--- The problem ---
In the records below, find the line containing "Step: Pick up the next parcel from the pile" and print it and every line after it exactly, through the end. Skip pictures.

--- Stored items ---
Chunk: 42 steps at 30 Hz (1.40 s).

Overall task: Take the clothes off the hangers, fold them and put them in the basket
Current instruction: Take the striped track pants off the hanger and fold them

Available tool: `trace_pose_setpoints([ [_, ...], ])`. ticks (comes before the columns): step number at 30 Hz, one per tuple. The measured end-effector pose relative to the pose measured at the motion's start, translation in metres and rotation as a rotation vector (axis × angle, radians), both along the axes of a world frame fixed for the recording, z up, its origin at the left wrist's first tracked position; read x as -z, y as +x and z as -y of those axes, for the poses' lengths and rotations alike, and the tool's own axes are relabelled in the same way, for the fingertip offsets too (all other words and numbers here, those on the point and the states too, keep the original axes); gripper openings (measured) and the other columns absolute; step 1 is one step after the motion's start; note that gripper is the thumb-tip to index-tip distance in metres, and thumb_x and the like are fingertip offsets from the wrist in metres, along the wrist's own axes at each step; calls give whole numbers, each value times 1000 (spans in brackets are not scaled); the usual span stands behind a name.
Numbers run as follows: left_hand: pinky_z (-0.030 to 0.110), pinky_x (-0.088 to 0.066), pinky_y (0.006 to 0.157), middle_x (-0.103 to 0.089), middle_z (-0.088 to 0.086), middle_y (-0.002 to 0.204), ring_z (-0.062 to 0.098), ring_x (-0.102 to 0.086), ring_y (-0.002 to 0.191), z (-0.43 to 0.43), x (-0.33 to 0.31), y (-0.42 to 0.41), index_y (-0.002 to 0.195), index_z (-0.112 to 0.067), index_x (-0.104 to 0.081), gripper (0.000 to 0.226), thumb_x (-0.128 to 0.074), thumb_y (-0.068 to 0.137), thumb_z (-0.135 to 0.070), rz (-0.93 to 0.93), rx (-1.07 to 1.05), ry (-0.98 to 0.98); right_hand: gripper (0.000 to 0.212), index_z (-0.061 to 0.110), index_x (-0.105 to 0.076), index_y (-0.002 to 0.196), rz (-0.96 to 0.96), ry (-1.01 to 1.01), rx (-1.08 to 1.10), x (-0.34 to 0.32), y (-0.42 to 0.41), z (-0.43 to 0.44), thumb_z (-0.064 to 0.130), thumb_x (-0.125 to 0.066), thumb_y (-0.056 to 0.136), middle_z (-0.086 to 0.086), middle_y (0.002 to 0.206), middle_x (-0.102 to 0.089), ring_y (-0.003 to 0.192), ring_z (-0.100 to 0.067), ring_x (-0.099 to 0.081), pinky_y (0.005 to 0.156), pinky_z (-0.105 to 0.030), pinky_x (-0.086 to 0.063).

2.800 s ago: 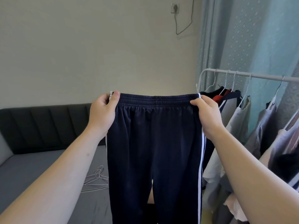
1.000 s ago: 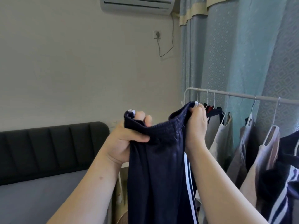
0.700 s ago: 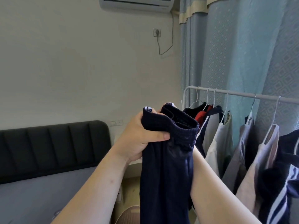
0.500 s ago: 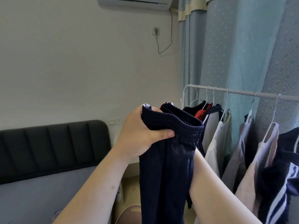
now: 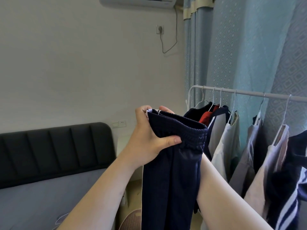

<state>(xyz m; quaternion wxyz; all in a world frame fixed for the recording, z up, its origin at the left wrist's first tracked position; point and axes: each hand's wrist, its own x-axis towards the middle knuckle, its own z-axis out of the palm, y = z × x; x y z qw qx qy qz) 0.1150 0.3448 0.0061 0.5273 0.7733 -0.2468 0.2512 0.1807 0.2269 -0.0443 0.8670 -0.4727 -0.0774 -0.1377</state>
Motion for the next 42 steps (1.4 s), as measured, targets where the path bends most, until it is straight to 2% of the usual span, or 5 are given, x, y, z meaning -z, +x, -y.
trace_pose_setpoints([
  [2, 24, -51, 90, -59, -9, 115, 5, -64, 103, -2, 1, 4, 122, -19, -23, 82, -86, 71, -12, -49, -13, -10, 75, -1, -50, 139, 63, 105, 507, 11, 32, -2, 43, -74, 84, -36, 142, -41, 128, -4, -49, 116, -26, -27],
  [7, 21, -51, 86, -58, -12, 104, -3, -61, 93, -18, -3, 13, 131, -25, -35, 70, -78, 77, -38, -177, -94, -82, 14, 12, -65, 91, -168, -253, -251, -29, 15, 33, 23, -58, 97, -11, 87, -64, 75, -24, -63, 71, -33, -53],
  [19, 43, -44, 106, -63, -8, 107, 9, -60, 105, -42, 3, 38, 120, -17, -54, 34, -54, 95, -41, -187, -166, -118, 123, 42, -20, 152, 62, -880, -312, -25, 23, 37, 34, -97, 55, 10, 134, -57, 118, -9, -59, 97, -38, -51],
  [27, 30, -52, 92, -73, -9, 100, 6, -67, 93, -77, -3, 25, 113, -24, -67, 30, -75, 85, -29, -103, -361, 28, 12, 15, -75, 100, -34, -731, -253, 1, 28, 16, 13, -70, 89, -1, 93, -77, 93, -21, -73, 89, -43, -58],
  [42, 22, -44, 76, -67, -11, 105, 8, -62, 97, -110, 9, 18, 116, -21, -61, 28, -54, 97, -40, -107, -650, 84, 11, 20, -73, 97, 154, -777, -195, -11, 7, -3, 26, -71, 88, 1, 92, -76, 90, -18, -72, 86, -46, -59],
])
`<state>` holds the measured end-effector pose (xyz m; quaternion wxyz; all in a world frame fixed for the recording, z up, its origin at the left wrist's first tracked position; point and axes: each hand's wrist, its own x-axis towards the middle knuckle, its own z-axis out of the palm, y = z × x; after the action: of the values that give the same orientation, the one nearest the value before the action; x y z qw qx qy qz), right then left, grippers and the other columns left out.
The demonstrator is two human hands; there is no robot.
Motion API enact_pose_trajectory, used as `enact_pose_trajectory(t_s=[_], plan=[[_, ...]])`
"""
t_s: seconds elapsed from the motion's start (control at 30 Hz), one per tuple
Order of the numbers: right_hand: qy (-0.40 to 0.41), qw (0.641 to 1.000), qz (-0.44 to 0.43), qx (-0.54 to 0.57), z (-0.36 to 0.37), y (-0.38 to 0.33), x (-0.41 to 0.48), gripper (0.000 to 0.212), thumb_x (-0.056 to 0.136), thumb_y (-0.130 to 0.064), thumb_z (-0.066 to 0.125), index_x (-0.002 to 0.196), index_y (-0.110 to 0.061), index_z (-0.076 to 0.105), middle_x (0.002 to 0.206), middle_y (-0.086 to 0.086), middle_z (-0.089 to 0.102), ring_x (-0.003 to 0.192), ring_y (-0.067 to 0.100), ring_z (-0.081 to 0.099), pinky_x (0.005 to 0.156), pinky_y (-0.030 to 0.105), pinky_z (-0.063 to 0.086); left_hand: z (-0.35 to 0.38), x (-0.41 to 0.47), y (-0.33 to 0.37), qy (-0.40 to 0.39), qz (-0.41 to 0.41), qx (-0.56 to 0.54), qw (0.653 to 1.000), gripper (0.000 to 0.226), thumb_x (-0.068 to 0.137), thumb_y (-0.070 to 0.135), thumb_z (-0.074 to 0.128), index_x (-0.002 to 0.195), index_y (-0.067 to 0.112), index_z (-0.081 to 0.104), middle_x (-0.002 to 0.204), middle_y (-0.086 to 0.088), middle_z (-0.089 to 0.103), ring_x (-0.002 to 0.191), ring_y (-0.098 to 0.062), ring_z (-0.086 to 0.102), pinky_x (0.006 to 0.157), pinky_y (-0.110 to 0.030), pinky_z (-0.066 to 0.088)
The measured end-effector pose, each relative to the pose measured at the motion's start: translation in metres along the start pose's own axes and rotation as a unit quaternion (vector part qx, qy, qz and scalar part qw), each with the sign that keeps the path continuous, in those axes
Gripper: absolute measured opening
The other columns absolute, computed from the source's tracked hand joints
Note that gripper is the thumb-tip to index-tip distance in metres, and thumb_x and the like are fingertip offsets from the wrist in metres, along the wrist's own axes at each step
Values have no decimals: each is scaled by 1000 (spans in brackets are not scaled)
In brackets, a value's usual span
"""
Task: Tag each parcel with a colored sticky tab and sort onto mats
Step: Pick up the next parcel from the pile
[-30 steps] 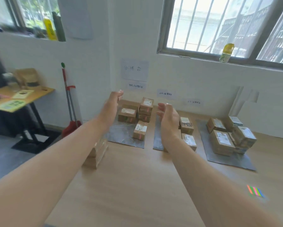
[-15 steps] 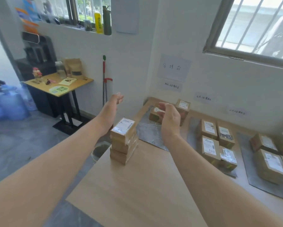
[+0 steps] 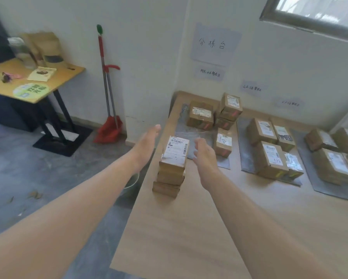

--- Finished task ---
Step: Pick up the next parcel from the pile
[-30 steps] 
[-15 steps] 
[+0 steps] 

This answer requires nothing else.